THE REVIEW INTO SCOTTISH MENTAL HEALTH LEGISLATION – and now breath!!
A slightly more serious and slightly more work focussed blog than usual. By the time this is posted our report of the Scottish Review of Mental Health Legislation will have been to the Minister for Mental Health and published on the website.
It will be so strange to stop this work. The hundreds of teams and zoom calls will stop and in a few days the Secretariat will be disbanded to work elsewhere in Government or in other jobs. We, in the executive, will go our different ways and will see each other far less than we have over the last three years.
For those of you not up to speed with the review; we have been looking at the Mental Health Act, the Adults with Incapacity Act and the Vulnerable Adults Act and on top of that, at all our other rights which are known as our economic, social and cultural rights, in other words our right to health, employment, education, welfare rights and so on.
It has been a huge task and I think we have come up with a framework that in its essence would be very hard to disagree with in that we think the rights that apply to anyone should apply to people with a mental or intellectual disability. As, in Scotland, we are incorporating the UNCRPD and UNCRC and our Economic cultural and social rights into domestic law that is something than cannot really be argued against. But I am not going to get into the detail of it, do feel free to read all 900 pages of our report if you have the energy and motivation to do so!!!!
I knew from the very, very, beginning that I would be extremely excited and also extremely fed up throughout the review. In some ways knowing that I knew that at the outset confuses me greatly into an ‘why on earth did you do this sort of thing?’
I get really fed up with policy, especially when it is so complex the people affected by it might not understand much of it. I also get fed up with the need to be trendy and right on, to automatically fall into stereotyped views of what should happen to people. I get fed up with the assumption that sometimes seems to be made that curtailing our freedom when our right to life is hugely at risk is always a barbaric thing to do and I get really, really, fed up when I find myself questioning the value of the social model of disability or the groundedness of the UNCRPD. At the same time I struggle when I challenge and question. It is such an awkward and uncomfortable position to be in.

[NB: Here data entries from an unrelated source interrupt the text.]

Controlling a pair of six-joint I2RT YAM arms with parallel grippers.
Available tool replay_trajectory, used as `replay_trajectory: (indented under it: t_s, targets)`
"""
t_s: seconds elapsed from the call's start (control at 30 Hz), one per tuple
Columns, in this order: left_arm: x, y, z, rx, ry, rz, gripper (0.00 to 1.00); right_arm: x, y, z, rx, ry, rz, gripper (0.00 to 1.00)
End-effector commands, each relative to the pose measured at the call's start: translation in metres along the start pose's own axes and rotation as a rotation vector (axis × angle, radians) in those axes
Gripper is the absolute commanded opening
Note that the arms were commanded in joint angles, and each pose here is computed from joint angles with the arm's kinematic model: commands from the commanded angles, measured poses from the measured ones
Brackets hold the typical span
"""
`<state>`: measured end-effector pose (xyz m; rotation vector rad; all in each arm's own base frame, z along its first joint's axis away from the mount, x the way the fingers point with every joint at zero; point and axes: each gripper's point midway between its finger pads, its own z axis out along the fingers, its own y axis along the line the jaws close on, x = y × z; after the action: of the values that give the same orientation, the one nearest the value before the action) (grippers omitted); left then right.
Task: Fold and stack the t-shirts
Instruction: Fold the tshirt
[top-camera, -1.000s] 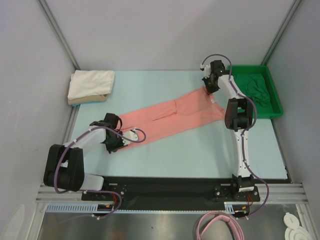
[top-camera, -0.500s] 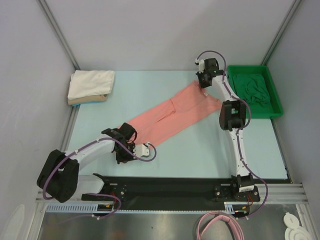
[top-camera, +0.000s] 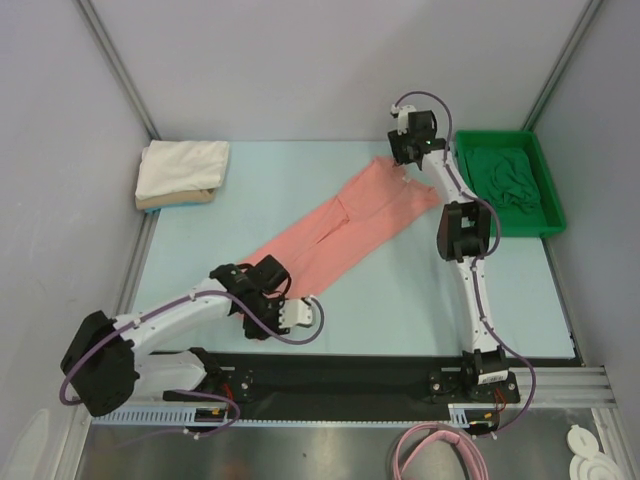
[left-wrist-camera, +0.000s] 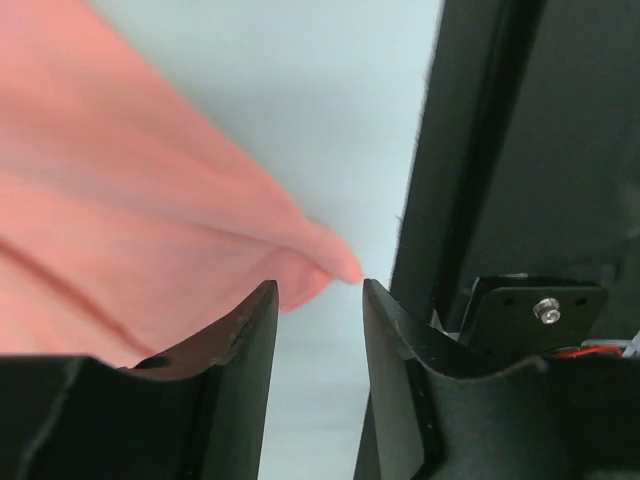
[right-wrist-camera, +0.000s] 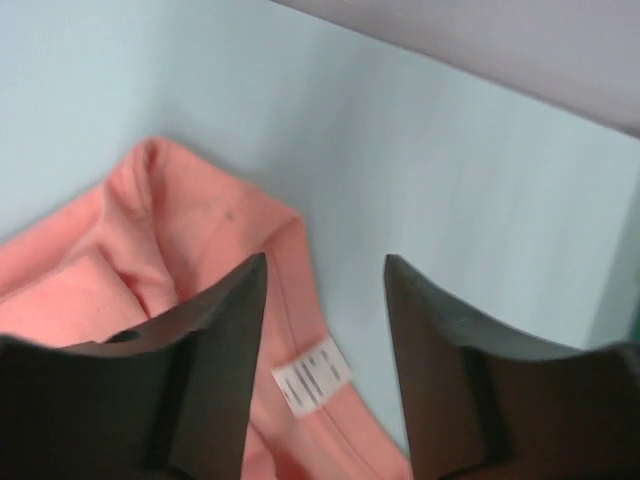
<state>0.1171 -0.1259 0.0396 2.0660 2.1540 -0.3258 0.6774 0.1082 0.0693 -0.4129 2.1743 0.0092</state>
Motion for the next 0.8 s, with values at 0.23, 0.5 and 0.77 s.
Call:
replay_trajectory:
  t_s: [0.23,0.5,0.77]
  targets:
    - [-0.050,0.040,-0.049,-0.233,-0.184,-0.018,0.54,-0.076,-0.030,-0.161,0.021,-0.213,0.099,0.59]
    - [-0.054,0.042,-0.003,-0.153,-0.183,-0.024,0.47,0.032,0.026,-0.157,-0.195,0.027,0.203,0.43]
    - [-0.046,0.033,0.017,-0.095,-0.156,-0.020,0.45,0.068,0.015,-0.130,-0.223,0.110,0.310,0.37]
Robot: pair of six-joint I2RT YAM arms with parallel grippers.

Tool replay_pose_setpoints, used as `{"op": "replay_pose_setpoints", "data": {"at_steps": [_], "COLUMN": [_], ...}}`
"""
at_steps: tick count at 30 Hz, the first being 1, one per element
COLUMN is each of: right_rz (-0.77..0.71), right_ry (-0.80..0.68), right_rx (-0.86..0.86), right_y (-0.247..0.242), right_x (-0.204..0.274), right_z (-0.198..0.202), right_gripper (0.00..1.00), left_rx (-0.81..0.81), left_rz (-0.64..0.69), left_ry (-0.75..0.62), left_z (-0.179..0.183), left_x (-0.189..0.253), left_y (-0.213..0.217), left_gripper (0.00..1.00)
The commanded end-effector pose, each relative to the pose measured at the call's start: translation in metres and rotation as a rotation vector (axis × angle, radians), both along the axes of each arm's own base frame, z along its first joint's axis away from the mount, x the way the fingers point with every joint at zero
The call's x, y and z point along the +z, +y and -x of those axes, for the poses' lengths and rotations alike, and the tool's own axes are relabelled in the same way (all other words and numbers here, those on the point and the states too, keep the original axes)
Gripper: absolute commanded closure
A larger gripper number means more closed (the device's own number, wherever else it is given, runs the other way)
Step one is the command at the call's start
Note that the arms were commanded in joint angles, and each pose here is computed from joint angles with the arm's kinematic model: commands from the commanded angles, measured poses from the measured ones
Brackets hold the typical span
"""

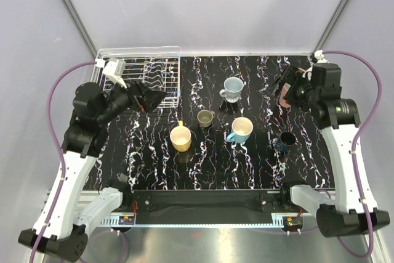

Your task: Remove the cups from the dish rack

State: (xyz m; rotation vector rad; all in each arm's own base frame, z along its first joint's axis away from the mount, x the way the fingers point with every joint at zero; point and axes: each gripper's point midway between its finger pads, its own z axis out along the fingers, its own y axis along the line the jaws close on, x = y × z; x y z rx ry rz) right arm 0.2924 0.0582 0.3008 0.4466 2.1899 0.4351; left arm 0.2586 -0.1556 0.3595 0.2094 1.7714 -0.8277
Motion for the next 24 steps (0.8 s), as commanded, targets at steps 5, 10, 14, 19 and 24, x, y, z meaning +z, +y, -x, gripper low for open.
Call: {"op": "replay_pose_setpoints", "data": {"at_steps": [5, 10, 14, 19, 24], "right_rz": [-0.068, -0.13, -0.18, -0.189, -0.191], "right_ry": [-0.308, -0.351, -0.349, -0.346, -0.353], "right_rx": [0.3, 0.362, 0.407, 0.418, 0.416], "right_y": [0.042, 0.055, 0.065, 0.067, 0.068], "right_x": [0.069, 0.08, 0.08, 0.078, 0.078], "right_z": [0.019, 0.025, 0.025, 0.024, 0.023], "right_gripper": [0.0, 0.0, 0.0, 0.0, 0.0], "left_rx": [-0.119, -0.115, -0.099, -0.087, -0.088], "left_rz": [0.045, 0.073, 0.053, 0.04, 0.035], "left_ry": [-0.276, -0.281, -0.274, -0.294, -0.291], "left_z": [0.033, 0.04, 0.04, 0.04, 0.038], "left_x": [0.064, 0.063, 0.058, 0.062, 0.063], "left_y": [-0.009, -0.007, -0.004, -0.002, -0.002], "left_gripper": [0.01, 0.01, 0.01, 0.01, 0.01]}}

But maybe what we have done will make a difference, maybe the people I meet most days will ultimately be glad of what we are proposing.
I am lying down just now staring up at the sky which has blueness mixed with slowly moving clouds. I like to do this sometimes to remind myself that hours and hours of ideals and philosophy and evidence mean very little when compared to a rain shower or the rooks flying home to their trees across the road.
One day, when I have more energy, I suppose I will have to write down something about involving people like me in things like this. There are so many issues, not least the fact that the carer and lived experience members of the executive hardly gained in any way materially from this. It is an honour to be central to something that may lead to fundamental changes in our lives, hopefully for the better, but to be honest with all the cost of living changes financial recognition would have been good too. though and compared to my peers I did at least gain slightly. Still that sort of carping is not necessary at the moment at all.
To be honest I am exhausted. I think our secretariat will be even more so, as I write this, while considering a whisky, they are taking out watermarks from the final document. My hours back at the Commission will go back up next week but I will still have much more free time. That feels like a very good idea just now but it will be strange to see the emails arriving into my in box falling to a trickle and it will be strange not to have my weekly calls with Simon sorting out something that seems terribly important which does always necessitate my reminders that it’s the birds and clouds that matter!!
It is too early for me to know if I have learnt much. I no longer know; at times I have been in tears, at others immensely engaged and excited, at others puzzled and confused and then yearning to point out something I think we have missed.
I have argued occasionally. I don’t like to see that in me, I like my image as someone cooperative and pleasant but on occasion have had to admit that is not always me. I have slipped into illness occasionally and sometimes I think I have realised that I am more impaired by this schizophrenia thing than I have been aware of before.
In a few hours our review will not exist and I will take down my headers from my bio’s in social media saying I am joint vice chair of it.
I don’t know what will happen next; it will be hugely disappointing if the Minister and government don’t get the importance and value of what we are saying but that is not really in my power to influence at all.
I met some lovely people had numerous teams and zoom meetings and now I feel a bit lost; a sort of now what? With the accompanying: hopefully nothing much, I want a break!!